═════ Available data

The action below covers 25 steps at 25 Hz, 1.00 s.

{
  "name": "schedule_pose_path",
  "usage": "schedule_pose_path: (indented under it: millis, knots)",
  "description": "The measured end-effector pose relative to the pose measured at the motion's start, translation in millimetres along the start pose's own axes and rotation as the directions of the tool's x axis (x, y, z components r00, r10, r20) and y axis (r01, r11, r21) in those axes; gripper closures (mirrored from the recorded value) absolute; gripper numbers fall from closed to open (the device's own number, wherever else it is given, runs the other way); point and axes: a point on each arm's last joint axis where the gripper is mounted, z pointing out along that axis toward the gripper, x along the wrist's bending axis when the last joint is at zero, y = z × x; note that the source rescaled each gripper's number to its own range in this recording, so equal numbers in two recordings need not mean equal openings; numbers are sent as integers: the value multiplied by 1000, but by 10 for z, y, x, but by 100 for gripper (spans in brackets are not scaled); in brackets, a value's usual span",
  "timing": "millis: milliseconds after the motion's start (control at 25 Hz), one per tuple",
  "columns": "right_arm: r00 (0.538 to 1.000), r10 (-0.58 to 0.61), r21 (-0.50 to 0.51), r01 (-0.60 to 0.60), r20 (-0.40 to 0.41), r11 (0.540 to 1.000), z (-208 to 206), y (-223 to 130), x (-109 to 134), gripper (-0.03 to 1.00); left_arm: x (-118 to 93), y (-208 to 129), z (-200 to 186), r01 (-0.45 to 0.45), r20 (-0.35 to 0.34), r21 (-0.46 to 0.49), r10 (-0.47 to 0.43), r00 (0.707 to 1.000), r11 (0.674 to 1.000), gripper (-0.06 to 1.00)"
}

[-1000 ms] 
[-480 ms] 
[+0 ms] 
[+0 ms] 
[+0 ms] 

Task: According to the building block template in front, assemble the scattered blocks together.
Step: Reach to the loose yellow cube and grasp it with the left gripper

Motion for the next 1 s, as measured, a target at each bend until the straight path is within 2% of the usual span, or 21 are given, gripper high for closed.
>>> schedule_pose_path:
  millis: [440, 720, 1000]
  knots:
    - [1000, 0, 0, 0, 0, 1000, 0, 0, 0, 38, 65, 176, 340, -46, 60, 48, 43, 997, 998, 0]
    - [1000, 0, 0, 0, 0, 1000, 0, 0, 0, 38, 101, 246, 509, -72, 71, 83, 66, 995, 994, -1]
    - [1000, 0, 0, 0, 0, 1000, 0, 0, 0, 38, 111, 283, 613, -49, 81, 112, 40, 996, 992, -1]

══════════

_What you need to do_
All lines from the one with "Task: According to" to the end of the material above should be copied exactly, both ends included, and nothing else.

_Problem solution_
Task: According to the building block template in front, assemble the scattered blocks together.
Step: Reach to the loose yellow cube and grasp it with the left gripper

Motion for the next 1 s, as measured, a target at each bend until the straight path is within 2% of the usual span, or 21 are given, gripper high for closed.
>>> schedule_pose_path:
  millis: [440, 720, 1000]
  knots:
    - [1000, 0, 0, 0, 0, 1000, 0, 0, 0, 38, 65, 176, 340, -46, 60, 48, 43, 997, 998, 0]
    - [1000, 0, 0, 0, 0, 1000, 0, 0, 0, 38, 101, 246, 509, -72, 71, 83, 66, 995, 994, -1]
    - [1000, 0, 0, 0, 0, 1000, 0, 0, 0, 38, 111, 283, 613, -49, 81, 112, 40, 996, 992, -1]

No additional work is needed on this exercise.